Already, Aireon has managed to develop integrations that connect its technology with some of the most utilized, mainstream data in the aviation industry, including a partnership with FlightAware, a business that has already delivered Aireon’s metrics to several partners and has enabled Airbus to connect directly with NAVBLUE data for more integrated operator experiences. There is also enormous potential for industry growth through the use of Aireon’s global commercial products, GlobalBeacon and Aireon ALERT, both of which were designed to create a more transparent, efficient and safe global airspace.

The successful deployment and promised value of Aireon’s space-based ADS-B is a testament to the skillful cooperation between experts in the aerospace and aeronautics industries around the globe. As we enter into a new decade, we must maintain the sense of opportunity and potential that propelled us so far in the last decade. Through innovative and collaborative solutions like space-based ADS-B, we can take our industries onward and upward.

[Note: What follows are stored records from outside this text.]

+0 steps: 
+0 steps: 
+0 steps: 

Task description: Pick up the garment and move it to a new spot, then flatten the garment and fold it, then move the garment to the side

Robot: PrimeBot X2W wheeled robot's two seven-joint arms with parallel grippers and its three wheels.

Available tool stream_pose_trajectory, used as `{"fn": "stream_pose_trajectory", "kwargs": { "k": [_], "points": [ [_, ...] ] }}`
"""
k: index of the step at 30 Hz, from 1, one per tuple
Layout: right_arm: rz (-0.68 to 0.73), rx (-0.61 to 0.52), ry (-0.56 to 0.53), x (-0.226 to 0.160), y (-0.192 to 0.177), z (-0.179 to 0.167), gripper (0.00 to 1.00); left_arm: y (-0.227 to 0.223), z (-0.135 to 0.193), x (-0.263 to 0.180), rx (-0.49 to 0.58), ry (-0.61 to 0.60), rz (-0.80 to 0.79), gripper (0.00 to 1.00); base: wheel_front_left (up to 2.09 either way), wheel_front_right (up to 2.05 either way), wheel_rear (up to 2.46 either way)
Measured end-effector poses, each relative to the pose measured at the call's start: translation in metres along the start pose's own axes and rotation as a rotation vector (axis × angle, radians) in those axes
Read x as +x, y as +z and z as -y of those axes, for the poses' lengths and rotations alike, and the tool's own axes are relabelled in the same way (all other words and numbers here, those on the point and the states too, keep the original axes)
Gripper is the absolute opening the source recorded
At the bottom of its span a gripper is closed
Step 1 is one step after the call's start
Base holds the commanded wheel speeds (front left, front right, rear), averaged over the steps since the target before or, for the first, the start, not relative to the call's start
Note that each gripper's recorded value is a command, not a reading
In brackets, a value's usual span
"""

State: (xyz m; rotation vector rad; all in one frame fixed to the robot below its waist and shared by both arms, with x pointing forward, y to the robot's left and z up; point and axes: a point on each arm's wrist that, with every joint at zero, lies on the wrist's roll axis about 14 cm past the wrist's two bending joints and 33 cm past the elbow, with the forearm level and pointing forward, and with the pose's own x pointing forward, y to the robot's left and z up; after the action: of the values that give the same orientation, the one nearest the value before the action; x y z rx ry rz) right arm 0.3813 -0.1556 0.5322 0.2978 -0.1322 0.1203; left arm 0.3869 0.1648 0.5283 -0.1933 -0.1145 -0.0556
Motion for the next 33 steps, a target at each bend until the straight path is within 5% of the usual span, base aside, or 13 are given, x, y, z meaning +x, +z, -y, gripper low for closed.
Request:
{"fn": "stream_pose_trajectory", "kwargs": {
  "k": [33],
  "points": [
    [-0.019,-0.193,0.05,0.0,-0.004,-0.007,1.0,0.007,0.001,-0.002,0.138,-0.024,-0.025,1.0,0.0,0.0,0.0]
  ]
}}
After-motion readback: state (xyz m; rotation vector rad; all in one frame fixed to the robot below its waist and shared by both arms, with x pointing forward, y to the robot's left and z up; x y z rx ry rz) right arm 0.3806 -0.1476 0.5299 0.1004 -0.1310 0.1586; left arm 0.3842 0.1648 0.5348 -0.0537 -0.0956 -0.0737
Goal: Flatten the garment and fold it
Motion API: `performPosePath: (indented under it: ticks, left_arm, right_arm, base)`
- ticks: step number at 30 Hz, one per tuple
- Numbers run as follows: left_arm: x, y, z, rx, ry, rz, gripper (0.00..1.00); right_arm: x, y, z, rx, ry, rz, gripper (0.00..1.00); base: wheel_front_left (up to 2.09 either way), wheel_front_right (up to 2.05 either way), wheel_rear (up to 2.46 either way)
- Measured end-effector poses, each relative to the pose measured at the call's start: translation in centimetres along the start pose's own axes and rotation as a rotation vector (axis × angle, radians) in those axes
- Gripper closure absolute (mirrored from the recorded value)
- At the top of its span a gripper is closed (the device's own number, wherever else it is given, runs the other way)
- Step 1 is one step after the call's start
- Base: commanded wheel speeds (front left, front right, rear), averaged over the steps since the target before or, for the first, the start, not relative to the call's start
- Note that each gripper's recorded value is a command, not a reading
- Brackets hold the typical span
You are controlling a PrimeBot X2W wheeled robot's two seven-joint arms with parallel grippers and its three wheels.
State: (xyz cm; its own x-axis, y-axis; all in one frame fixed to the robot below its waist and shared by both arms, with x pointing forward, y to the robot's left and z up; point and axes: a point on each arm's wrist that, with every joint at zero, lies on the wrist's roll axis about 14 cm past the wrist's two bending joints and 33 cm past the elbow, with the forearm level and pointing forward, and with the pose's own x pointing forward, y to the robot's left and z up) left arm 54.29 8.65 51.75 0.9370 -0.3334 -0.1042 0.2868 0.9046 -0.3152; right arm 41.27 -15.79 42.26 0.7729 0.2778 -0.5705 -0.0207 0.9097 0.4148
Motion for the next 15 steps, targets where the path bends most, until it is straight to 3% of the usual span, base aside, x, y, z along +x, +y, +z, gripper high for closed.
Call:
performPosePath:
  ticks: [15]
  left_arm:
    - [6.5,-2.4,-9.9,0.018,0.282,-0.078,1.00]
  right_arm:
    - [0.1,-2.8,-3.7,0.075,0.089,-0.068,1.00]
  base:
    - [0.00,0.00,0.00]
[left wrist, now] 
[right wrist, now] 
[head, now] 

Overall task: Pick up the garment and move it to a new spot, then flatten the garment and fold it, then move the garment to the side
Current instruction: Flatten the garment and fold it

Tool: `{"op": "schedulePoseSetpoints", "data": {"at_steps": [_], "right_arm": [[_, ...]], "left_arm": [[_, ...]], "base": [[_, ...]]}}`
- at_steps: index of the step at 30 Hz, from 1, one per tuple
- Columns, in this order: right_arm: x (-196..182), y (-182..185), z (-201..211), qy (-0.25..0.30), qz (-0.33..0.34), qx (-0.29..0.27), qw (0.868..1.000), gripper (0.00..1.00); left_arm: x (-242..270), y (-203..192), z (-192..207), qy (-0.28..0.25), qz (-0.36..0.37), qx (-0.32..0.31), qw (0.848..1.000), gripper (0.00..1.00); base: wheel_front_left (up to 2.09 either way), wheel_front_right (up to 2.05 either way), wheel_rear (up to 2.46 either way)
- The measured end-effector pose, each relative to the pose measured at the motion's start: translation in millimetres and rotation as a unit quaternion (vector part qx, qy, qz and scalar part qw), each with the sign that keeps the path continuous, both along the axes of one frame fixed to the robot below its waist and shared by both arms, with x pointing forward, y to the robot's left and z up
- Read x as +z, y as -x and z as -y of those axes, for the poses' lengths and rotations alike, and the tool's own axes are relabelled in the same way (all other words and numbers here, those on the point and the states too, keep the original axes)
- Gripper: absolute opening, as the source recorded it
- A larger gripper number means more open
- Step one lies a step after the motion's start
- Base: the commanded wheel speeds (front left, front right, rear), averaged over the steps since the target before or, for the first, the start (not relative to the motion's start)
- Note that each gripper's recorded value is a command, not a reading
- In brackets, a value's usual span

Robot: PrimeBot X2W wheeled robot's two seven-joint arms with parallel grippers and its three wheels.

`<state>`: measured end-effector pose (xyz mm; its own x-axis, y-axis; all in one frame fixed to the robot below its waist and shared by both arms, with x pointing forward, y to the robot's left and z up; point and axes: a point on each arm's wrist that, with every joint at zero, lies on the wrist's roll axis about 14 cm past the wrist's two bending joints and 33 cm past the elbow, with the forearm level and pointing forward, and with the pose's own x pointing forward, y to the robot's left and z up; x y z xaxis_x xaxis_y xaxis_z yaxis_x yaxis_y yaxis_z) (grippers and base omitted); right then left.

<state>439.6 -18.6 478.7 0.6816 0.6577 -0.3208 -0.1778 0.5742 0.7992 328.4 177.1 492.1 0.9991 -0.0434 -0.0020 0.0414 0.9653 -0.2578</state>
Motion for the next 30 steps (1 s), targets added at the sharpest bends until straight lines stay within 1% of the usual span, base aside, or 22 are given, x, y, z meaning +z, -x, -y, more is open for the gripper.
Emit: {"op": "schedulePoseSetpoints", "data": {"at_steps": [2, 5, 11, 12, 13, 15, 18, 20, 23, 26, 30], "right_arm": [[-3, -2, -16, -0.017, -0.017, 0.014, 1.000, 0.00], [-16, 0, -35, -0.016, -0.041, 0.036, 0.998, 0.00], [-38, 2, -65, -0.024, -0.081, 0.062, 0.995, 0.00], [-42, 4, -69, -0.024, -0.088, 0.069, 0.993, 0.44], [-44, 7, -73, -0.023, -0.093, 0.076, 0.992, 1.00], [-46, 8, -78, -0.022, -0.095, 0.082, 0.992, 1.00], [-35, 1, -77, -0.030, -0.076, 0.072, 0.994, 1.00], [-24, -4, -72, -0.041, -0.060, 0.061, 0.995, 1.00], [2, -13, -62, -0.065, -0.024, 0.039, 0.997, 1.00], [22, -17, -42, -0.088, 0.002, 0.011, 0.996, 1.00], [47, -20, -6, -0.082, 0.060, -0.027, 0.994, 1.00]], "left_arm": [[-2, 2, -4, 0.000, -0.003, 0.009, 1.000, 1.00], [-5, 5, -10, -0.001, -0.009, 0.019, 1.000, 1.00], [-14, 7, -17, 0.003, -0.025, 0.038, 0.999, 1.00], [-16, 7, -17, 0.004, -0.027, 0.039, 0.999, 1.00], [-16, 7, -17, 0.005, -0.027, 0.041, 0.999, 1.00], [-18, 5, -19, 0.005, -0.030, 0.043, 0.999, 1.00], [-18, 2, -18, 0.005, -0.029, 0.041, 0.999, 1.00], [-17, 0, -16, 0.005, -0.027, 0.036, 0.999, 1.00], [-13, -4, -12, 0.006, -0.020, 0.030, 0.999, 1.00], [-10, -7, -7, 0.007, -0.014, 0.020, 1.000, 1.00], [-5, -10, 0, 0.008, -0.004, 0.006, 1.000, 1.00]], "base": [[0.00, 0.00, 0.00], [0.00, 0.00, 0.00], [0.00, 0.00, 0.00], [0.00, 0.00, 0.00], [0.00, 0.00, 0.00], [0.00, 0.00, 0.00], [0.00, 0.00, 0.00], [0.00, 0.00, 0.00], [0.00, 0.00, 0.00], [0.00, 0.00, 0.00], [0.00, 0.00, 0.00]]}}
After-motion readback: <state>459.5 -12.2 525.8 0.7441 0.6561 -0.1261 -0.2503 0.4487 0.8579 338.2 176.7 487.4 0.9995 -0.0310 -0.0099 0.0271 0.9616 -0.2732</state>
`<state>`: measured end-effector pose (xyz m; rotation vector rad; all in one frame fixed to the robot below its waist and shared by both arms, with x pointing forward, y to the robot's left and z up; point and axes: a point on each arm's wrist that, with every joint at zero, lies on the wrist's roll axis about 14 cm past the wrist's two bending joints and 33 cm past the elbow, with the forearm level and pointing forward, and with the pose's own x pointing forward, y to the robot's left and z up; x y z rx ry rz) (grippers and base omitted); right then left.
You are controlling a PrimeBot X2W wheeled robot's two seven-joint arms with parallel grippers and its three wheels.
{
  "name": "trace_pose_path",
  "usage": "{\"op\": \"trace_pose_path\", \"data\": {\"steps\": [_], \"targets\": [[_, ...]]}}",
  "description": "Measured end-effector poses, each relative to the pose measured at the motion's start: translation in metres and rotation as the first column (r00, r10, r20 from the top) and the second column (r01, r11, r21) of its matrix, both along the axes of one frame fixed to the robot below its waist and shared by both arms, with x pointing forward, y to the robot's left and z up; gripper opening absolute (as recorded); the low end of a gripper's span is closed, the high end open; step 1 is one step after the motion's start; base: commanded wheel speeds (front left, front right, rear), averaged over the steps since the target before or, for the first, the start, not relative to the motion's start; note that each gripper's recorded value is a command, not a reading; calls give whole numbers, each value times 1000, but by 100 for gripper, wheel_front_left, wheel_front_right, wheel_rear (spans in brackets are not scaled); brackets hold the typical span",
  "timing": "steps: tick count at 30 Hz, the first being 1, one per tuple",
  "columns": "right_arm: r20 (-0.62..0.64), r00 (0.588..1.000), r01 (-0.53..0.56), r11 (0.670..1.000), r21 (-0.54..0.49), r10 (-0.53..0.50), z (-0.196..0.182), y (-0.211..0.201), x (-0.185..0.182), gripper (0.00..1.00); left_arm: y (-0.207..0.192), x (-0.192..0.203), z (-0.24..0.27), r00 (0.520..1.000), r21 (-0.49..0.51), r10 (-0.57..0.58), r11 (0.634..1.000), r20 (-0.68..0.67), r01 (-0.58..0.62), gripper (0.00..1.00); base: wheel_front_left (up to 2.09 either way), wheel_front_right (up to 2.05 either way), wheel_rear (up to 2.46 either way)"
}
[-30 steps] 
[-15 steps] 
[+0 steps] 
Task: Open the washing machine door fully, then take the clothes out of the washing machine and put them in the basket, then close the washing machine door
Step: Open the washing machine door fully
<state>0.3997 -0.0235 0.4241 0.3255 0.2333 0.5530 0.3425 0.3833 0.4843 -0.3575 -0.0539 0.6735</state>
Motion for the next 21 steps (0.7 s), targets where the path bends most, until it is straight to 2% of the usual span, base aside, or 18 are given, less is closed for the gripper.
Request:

Cyriel Kronenburg is the Vice President of Aviation Services for Aireon, leading Aireon’s commercial data services, partner development activities, regulatory, marketing product development activities. Previously, Kronenburg held a variety of positions at IATA. As a former executive for KLM Royal Dutch Airlines, in addition to experience as an Air Traffic Controller, Pilot and Flight Safety Officer, he has firsthand experience with the operational requirements of aviation stakeholders.